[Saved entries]
■ ■ ■

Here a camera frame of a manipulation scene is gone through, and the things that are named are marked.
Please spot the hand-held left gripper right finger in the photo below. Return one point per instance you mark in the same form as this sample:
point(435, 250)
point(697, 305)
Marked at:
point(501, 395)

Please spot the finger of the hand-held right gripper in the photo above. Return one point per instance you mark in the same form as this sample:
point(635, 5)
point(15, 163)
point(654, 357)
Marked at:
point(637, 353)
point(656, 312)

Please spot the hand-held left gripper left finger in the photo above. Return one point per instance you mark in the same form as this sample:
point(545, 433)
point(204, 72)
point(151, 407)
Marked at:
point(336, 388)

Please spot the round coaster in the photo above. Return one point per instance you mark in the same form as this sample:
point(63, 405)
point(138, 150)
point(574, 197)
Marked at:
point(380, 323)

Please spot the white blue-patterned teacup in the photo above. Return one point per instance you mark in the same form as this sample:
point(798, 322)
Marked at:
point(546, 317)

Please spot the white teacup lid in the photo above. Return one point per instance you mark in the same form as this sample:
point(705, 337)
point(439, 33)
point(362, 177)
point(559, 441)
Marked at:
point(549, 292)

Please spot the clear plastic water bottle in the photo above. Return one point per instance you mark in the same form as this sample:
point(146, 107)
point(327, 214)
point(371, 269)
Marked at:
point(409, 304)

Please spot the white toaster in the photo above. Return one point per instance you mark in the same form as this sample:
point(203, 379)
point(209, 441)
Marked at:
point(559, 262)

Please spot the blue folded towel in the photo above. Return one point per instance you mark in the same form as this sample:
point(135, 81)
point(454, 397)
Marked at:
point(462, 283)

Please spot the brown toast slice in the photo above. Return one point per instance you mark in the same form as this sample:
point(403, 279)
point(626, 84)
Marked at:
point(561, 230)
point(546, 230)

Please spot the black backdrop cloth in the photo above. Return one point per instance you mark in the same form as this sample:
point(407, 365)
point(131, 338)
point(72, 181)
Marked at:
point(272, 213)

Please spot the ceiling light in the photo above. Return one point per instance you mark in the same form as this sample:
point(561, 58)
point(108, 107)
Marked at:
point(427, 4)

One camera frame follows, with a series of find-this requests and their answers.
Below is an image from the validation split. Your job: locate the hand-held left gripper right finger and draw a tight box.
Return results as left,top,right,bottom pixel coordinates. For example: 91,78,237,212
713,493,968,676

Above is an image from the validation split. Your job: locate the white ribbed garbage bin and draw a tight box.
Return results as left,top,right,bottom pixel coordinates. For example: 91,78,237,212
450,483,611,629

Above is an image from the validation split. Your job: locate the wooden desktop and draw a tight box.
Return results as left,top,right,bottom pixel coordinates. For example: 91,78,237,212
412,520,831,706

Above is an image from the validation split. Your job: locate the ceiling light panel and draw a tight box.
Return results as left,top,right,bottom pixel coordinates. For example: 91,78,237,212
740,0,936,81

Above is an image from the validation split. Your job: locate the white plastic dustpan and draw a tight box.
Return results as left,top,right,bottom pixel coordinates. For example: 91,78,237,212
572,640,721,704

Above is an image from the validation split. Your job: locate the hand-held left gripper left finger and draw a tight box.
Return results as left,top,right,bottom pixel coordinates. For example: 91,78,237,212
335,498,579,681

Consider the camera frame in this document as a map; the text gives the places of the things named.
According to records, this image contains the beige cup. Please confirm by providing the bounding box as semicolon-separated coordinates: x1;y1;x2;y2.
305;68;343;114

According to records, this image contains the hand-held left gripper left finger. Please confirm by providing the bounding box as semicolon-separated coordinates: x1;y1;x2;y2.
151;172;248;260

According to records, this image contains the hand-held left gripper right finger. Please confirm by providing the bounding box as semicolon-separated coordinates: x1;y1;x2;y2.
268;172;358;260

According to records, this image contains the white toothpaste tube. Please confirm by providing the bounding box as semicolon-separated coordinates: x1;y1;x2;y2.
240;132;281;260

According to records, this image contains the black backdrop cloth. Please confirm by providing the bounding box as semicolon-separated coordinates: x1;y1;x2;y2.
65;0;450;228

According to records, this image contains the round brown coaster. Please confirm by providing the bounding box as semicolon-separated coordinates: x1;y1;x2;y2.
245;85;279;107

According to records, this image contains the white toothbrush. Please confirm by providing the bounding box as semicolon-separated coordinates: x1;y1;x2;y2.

■ ■ ■

(About this exercise): An exact copy of the data is needed, running from its first line through the line that holds "point(635, 5)", and nothing beyond that.

(Worked solution):
Here a camera frame of a manipulation scene is gone through, and the things that are named are marked.
Please spot the hand-held left gripper right finger in the photo below. Return one point per instance you mark in the same form as this sample:
point(435, 250)
point(697, 305)
Marked at:
point(501, 395)

Please spot the finger of the hand-held right gripper in the photo above. Return one point per instance you mark in the same form as this sample:
point(635, 5)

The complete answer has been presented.